Records contained in a dataset:
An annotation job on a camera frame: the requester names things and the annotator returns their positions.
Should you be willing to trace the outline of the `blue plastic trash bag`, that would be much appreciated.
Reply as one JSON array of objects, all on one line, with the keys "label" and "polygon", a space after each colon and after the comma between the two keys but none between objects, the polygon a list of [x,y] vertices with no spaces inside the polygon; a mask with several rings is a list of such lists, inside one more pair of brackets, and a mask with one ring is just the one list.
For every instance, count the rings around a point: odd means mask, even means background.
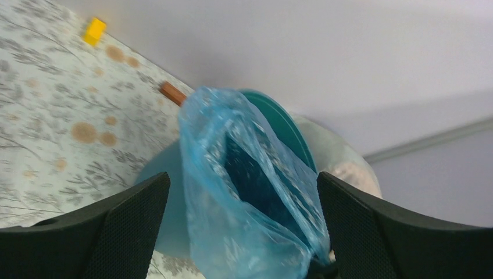
[{"label": "blue plastic trash bag", "polygon": [[190,254],[204,277],[332,271],[317,175],[244,94],[198,88],[178,122]]}]

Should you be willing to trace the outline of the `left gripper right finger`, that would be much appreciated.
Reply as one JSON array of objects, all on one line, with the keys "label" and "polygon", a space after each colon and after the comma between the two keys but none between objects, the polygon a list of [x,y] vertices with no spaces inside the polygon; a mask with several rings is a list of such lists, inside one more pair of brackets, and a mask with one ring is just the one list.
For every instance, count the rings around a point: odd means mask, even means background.
[{"label": "left gripper right finger", "polygon": [[407,210],[321,172],[338,278],[491,278],[492,229]]}]

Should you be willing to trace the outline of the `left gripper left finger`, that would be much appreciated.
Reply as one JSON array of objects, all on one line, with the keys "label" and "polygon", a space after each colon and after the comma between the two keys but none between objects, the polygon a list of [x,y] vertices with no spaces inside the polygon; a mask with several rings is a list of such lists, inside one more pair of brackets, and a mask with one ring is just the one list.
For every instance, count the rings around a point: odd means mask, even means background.
[{"label": "left gripper left finger", "polygon": [[145,278],[170,189],[167,173],[30,227],[1,230],[2,278]]}]

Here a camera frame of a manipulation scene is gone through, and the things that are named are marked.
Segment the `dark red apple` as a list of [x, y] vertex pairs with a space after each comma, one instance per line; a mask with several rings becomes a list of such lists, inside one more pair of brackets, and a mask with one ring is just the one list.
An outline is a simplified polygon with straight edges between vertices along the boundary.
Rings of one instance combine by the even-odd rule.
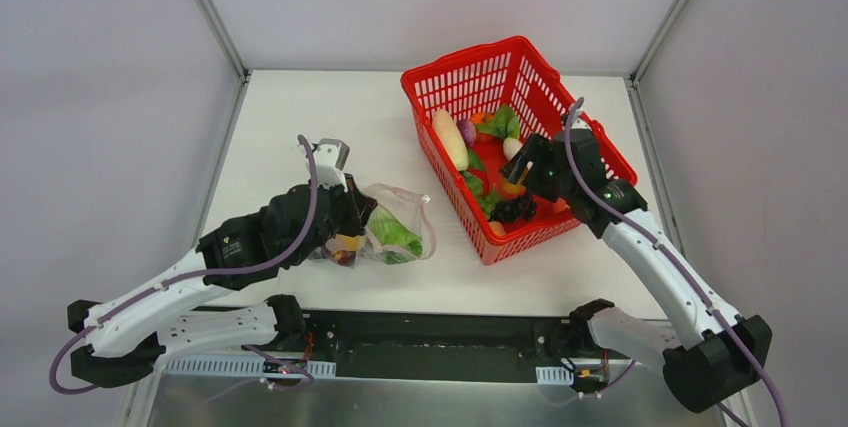
[[342, 267], [353, 268], [359, 257], [358, 250], [329, 251], [329, 260]]

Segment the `clear pink-dotted zip bag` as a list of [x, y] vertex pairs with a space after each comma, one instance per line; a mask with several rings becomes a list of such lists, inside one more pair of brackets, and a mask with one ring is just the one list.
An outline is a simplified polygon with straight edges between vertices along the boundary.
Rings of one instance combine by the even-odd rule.
[[385, 265], [427, 260], [435, 254], [437, 237], [426, 215], [430, 197], [400, 187], [375, 183], [365, 194], [377, 201], [364, 233], [336, 235], [309, 258], [352, 268], [360, 259]]

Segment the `green napa cabbage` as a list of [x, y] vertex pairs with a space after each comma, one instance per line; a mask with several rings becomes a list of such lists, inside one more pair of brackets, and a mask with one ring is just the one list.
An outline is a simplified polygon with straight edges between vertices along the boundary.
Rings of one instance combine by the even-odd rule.
[[394, 214], [378, 206], [366, 227], [375, 257], [386, 265], [399, 265], [420, 259], [422, 237], [400, 222]]

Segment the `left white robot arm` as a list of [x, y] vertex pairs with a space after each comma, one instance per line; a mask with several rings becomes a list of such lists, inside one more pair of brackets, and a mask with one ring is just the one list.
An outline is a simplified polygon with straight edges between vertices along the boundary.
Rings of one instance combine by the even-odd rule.
[[135, 383], [172, 360], [228, 347], [293, 351], [307, 338], [295, 297], [196, 315], [195, 309], [277, 277], [338, 235], [364, 233], [376, 199], [352, 175], [333, 187], [300, 184], [257, 212], [231, 218], [176, 264], [117, 299], [67, 307], [76, 337], [62, 353], [85, 390]]

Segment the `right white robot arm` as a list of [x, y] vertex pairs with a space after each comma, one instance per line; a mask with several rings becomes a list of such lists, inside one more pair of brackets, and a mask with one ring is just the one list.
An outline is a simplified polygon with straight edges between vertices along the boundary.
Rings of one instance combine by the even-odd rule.
[[671, 324], [668, 332], [594, 301], [576, 310], [569, 347], [583, 357], [606, 348], [661, 374], [687, 410], [703, 412], [764, 379], [772, 330], [744, 317], [694, 271], [668, 241], [647, 202], [625, 179], [607, 175], [600, 142], [588, 129], [548, 139], [508, 139], [501, 175], [528, 194], [564, 201], [636, 274]]

**Exercise:**
A verbatim copy of every entry above, with no pictures, is the expected output.

**Answer to this problem:**
An annotation job on a camera frame: the requester names things and the annotator returns their positions.
Should you be willing to trace the outline of the `blue plastic trash bag`, that would be much appreciated.
Reply as one JSON array of objects, all on one line, with the keys "label" and "polygon", a space after each colon and after the comma between the two keys but none between objects, the polygon a list of [x,y] vertices with no spaces inside the polygon; a mask with several rings is a list of such lists, inside one more pair of brackets, and a mask with one ring is just the one list.
For every instance, count the rings around a point: odd means mask, even means background.
[{"label": "blue plastic trash bag", "polygon": [[190,254],[204,277],[332,271],[317,175],[244,94],[198,88],[178,122]]}]

Should you be willing to trace the outline of the `left gripper right finger`, that would be much appreciated.
Reply as one JSON array of objects, all on one line, with the keys "label" and "polygon", a space after each colon and after the comma between the two keys but none between objects, the polygon a list of [x,y] vertices with no spaces inside the polygon; a mask with several rings is a list of such lists, inside one more pair of brackets, and a mask with one ring is just the one list.
For every instance, count the rings around a point: odd means mask, even means background.
[{"label": "left gripper right finger", "polygon": [[407,210],[321,172],[338,278],[491,278],[492,229]]}]

Should you be willing to trace the outline of the `left gripper left finger`, that would be much appreciated.
Reply as one JSON array of objects, all on one line, with the keys "label" and "polygon", a space after each colon and after the comma between the two keys but none between objects, the polygon a list of [x,y] vertices with no spaces inside the polygon; a mask with several rings is a list of such lists, inside one more pair of brackets, and a mask with one ring is just the one list.
For every instance, count the rings around a point: odd means mask, even means background.
[{"label": "left gripper left finger", "polygon": [[145,278],[170,189],[167,173],[30,227],[1,230],[2,278]]}]

Here a camera frame of a manipulation scene is gone through, and the things that are named are marked.
Segment the `dark red apple` as a list of [x, y] vertex pairs with a space after each comma, one instance per line; a mask with several rings becomes a list of such lists, inside one more pair of brackets, and a mask with one ring is just the one list.
An outline is a simplified polygon with straight edges between vertices along the boundary.
Rings of one instance combine by the even-odd rule.
[[342, 267], [353, 268], [359, 257], [358, 250], [329, 251], [329, 260]]

Segment the `clear pink-dotted zip bag` as a list of [x, y] vertex pairs with a space after each comma, one instance per line; a mask with several rings becomes a list of such lists, inside one more pair of brackets, and a mask with one ring is just the one list.
An outline is a simplified polygon with straight edges between vertices along the boundary.
Rings of one instance combine by the even-odd rule.
[[385, 265], [427, 260], [435, 254], [437, 237], [426, 215], [430, 197], [400, 187], [375, 183], [365, 194], [377, 201], [364, 233], [336, 235], [309, 258], [352, 268], [360, 259]]

Segment the `green napa cabbage` as a list of [x, y] vertex pairs with a space after each comma, one instance per line; a mask with several rings becomes a list of such lists, inside one more pair of brackets, and a mask with one ring is just the one list.
An outline is a simplified polygon with straight edges between vertices along the boundary.
Rings of one instance combine by the even-odd rule.
[[394, 214], [378, 206], [366, 227], [375, 257], [386, 265], [399, 265], [420, 259], [422, 237], [400, 222]]

Segment the `left white robot arm` as a list of [x, y] vertex pairs with a space after each comma, one instance per line; a mask with several rings becomes a list of such lists, inside one more pair of brackets, and a mask with one ring is just the one list.
An outline is a simplified polygon with straight edges between vertices along the boundary.
Rings of one instance combine by the even-odd rule.
[[135, 383], [172, 360], [228, 347], [293, 351], [307, 338], [295, 297], [196, 315], [195, 309], [277, 277], [338, 235], [364, 233], [376, 199], [352, 175], [333, 187], [300, 184], [257, 212], [231, 218], [176, 264], [117, 299], [67, 307], [76, 337], [62, 353], [85, 390]]

Segment the `right white robot arm` as a list of [x, y] vertex pairs with a space after each comma, one instance per line; a mask with several rings becomes a list of such lists, inside one more pair of brackets, and a mask with one ring is just the one list.
An outline is a simplified polygon with straight edges between vertices along the boundary.
Rings of one instance combine by the even-odd rule.
[[671, 324], [668, 332], [594, 301], [576, 310], [569, 347], [583, 357], [606, 348], [661, 374], [687, 410], [703, 412], [764, 379], [772, 330], [744, 317], [694, 271], [668, 241], [647, 202], [625, 179], [607, 175], [600, 142], [588, 129], [548, 139], [508, 139], [501, 175], [528, 194], [564, 201], [636, 274]]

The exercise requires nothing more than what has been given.